Reverse a singly linked list

This is a very classic interview question. It demonstrates the ability to work with basic data structure and pointers. The seemingly easy question has some pitfalls. Nearly every candidate starts with two temporary pointers and eventually finds out that you need three. You need to point to the current node (the one you’re handling), the previous node (so you can point back to it), and the next node (so you can prevent lost of the next node). Also, you should not forget to make the first node point to NULL.

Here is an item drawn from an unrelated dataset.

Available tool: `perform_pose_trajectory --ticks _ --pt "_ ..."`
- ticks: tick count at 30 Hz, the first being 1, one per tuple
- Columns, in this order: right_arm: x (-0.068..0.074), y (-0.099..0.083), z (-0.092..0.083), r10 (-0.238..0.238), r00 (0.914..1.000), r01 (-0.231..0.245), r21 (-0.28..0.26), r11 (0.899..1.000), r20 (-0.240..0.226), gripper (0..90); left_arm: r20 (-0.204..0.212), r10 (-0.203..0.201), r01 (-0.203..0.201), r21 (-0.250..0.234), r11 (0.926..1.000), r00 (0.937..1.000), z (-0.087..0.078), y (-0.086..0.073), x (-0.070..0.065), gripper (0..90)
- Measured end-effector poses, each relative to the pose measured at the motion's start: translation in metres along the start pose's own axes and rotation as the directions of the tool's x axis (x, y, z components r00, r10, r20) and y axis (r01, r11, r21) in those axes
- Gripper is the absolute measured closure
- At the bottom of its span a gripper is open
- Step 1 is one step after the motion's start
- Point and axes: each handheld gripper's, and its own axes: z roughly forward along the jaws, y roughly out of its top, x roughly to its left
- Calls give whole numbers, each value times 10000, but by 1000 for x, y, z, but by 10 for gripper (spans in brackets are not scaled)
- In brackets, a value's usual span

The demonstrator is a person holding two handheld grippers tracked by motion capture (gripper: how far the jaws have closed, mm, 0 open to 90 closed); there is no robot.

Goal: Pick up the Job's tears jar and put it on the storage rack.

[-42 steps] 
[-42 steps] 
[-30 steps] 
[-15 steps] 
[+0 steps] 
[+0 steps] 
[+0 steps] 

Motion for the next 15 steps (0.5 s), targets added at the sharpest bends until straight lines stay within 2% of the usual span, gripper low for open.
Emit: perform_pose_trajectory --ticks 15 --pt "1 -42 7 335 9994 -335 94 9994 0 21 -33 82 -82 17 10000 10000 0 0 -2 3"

There are two solutions to this question. One is iterative and the other is recursive. 

Node* reverse_iterative(Node* head) {
    Node* prev = head;
    Node* curr = head->next;
    Node* next = head->next->next;
    prev->next = NULL;

    while(curr->next) {
        curr->next = prev;
        prev = curr;
        curr = next;
        next = next->next;
    }
    curr->next = prev;
    return curr;
}

The recursive version is shown as follow:

Node* reverse(Node* prev, Node* curr) {
    // If reached the end of the list, return the head
    if(curr->next == NULL) {
        curr->next = prev;
        return curr;
    }
    // Remember the next node
    Node* next = curr->next;
    // Change current pointer to previous node
    curr->next = prev;
    return reverse(curr, next);
}

Node *reverse_recursive(Node* curr)
{
    return reverse(NULL, curr);
}

Although recursive version is more straightforward, in general we prefer the iterative version because if the list is very large, this version would fail because of stack overflow.

Note that there are some variations of this question like "How to print a singly linked list in reverse order". In this case, if we are allowed to alter the data structure, we can reverse linked list first and print it from the beginning.